In a new paper by Madhur Tulsiani, Salil Vadhan, and I, we give a new proof that gives an approximating function that, at the same time, is bounded and has low complexity. This has a number of applications, which I will describe in a future post.

(Note that, in the statement below, $F$ is required to contain Boolean functions, rather than bounded ones.

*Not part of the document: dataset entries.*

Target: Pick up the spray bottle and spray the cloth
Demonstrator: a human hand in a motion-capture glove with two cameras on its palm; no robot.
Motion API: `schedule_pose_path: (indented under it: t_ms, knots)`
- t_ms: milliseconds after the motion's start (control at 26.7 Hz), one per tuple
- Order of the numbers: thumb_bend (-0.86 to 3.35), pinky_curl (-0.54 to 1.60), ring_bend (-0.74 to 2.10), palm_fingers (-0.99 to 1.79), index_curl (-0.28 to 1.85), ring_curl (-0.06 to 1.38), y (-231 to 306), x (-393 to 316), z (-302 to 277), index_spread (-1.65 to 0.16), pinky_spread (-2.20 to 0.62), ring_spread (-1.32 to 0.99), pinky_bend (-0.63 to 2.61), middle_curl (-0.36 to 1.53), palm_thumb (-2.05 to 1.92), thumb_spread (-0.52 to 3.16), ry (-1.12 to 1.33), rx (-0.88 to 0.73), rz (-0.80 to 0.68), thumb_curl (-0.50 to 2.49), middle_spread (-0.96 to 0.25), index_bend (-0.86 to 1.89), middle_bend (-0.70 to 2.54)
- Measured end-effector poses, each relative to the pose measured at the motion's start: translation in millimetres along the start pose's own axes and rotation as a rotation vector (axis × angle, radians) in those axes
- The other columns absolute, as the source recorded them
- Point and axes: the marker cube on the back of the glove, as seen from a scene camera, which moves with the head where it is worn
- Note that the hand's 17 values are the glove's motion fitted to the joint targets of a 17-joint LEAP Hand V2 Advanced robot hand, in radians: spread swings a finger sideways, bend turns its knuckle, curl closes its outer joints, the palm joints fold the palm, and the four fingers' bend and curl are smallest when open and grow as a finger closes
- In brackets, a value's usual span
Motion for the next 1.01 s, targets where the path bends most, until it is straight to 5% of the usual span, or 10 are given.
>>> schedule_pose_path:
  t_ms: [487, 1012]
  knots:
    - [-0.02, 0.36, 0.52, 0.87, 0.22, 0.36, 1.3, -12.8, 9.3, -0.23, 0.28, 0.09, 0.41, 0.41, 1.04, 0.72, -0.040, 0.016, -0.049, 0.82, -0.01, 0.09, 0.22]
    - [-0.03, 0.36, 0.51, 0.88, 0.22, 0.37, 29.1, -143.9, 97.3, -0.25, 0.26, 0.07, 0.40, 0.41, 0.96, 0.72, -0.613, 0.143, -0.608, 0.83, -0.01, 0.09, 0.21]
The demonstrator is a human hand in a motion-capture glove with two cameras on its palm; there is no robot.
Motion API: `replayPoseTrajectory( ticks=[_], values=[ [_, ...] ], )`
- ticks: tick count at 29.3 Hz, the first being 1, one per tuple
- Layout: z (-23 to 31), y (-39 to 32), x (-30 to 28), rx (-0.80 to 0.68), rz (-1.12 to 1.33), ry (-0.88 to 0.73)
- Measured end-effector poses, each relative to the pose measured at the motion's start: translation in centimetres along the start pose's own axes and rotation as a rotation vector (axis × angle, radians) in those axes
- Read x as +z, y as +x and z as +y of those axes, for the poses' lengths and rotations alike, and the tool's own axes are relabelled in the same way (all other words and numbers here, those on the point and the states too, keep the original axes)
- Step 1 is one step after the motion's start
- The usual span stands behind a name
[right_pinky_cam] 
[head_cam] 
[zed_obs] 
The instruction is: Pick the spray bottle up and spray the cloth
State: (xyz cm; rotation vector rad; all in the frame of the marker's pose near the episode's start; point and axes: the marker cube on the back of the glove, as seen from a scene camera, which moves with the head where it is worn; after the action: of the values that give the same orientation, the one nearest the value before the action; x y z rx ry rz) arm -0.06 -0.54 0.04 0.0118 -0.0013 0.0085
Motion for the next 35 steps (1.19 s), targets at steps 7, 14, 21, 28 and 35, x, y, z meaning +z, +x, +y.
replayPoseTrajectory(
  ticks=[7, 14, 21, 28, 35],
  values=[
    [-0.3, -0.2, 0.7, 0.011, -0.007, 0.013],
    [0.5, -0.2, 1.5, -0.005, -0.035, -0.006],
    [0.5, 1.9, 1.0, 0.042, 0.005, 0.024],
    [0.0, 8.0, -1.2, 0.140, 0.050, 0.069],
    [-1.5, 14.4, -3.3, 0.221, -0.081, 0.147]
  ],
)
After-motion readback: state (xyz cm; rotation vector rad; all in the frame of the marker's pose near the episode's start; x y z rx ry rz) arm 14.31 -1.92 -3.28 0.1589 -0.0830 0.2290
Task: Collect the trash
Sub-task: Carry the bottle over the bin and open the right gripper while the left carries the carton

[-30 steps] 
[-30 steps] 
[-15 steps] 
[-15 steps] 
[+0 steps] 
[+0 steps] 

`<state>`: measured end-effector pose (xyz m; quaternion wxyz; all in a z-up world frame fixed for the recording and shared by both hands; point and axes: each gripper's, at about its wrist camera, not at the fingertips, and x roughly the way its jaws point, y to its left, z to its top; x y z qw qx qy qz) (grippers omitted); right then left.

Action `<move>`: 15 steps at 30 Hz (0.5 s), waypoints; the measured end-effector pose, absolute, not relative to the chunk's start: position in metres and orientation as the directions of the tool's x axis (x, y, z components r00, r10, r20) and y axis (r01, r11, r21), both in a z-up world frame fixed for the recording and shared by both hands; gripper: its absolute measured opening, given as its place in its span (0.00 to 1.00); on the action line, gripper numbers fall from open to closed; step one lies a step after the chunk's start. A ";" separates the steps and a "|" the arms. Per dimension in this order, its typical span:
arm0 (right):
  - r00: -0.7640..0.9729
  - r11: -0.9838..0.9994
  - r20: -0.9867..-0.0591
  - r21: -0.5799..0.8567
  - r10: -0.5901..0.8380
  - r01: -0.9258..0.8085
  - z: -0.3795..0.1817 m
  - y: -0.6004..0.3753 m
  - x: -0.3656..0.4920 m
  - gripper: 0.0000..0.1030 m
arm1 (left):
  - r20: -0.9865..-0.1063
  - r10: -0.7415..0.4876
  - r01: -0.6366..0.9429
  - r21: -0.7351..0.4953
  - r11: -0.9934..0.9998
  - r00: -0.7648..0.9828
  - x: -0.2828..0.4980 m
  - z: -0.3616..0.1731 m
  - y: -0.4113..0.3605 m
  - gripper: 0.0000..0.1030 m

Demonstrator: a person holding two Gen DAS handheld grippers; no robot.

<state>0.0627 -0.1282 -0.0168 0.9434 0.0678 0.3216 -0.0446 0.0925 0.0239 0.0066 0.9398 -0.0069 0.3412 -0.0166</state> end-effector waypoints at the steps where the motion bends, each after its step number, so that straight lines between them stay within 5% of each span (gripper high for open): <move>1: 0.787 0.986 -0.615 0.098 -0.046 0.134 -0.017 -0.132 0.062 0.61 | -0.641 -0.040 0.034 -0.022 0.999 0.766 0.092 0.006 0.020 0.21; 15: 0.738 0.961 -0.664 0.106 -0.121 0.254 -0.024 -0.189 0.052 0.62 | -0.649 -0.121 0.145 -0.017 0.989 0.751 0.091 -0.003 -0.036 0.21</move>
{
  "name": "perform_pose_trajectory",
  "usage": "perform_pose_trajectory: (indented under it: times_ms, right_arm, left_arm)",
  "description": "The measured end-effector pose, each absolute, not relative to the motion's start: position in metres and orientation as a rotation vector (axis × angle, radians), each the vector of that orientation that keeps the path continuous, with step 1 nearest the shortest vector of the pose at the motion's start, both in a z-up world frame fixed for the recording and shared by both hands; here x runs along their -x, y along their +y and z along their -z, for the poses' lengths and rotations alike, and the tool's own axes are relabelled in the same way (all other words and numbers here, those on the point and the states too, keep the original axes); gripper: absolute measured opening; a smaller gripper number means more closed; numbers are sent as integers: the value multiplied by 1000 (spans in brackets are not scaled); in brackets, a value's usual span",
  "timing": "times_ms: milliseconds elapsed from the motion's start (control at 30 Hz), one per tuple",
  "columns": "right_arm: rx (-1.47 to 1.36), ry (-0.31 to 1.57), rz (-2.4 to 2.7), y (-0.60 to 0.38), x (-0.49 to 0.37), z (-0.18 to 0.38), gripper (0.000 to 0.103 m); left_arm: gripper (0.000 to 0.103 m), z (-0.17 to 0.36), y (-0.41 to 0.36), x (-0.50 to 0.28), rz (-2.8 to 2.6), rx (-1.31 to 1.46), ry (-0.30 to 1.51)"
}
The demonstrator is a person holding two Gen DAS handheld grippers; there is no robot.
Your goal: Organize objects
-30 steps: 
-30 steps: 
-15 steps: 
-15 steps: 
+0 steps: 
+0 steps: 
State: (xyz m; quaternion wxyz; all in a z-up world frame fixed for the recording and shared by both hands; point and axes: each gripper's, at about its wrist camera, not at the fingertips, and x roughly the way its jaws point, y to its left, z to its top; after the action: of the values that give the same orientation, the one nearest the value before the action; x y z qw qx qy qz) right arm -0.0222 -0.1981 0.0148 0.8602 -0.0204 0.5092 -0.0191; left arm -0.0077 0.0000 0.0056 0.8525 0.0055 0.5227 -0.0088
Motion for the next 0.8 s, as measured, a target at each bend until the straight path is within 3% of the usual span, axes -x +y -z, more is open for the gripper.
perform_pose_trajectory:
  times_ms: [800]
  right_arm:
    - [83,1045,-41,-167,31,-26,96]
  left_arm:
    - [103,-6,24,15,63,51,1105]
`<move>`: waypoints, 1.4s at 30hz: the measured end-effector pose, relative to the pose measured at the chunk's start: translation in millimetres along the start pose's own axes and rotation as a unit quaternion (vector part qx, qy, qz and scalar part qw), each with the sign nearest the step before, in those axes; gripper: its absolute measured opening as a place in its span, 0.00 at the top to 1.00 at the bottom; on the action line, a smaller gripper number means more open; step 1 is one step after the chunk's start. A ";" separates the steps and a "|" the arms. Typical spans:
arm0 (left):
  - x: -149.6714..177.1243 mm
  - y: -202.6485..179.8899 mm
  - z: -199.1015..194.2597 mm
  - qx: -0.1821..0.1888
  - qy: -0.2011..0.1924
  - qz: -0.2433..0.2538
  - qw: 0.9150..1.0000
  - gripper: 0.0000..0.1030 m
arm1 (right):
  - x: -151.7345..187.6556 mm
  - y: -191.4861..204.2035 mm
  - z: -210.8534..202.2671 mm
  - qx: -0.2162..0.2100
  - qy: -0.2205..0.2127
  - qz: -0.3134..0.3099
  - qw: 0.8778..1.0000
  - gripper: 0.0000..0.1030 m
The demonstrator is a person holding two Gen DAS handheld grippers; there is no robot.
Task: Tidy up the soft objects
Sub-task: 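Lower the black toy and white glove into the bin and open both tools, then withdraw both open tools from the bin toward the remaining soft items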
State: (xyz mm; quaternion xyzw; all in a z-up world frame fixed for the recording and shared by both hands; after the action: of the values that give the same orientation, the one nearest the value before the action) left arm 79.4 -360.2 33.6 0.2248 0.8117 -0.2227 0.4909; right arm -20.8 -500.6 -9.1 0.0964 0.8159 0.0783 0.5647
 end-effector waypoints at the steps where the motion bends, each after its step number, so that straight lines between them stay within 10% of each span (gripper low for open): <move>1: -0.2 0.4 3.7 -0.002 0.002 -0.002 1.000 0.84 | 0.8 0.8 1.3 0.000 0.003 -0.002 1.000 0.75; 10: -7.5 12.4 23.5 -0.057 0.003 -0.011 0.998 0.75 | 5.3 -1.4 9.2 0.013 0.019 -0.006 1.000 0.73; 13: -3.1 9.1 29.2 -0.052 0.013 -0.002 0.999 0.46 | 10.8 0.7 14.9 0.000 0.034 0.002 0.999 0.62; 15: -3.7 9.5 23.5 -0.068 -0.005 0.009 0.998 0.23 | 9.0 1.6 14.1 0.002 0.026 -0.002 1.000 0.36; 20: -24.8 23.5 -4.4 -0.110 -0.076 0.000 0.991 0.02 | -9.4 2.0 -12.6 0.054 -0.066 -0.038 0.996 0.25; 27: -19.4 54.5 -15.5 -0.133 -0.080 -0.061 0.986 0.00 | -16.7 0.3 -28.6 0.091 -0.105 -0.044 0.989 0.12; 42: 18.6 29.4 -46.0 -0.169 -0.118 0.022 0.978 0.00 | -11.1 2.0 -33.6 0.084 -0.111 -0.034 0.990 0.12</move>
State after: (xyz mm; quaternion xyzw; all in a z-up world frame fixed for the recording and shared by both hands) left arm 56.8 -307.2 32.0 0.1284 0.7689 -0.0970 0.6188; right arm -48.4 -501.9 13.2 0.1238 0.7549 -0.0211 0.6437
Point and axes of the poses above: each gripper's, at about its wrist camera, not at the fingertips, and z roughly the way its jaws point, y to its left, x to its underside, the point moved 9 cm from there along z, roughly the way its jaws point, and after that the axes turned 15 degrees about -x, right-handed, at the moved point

It is possible, however, to “reduce” the bounded case to the boolean case via the following observation: if $F$ is a family of bounded functions, $F'$ is the family of boolean functions $\{ 1_{f(x) \geq t} \ : \ f\in F, t\in [-1,1] \}$ , and $g$ and $h$ are $\epsilon$ -indistinguishable according to $F'$ , then they are also $\epsilon$ -indistinguishable according to $F$ .)

Theorem (Low Complexity Approximation, TTV Version) Let $(X,\mu)$ be a probability space, $g:X \rightarrow [-1,1]$ a bounded function, $F$ a collection of boolean functions $f:X \rightarrow \{ -1,1\}$ , and $\epsilon$ an approximation parameter.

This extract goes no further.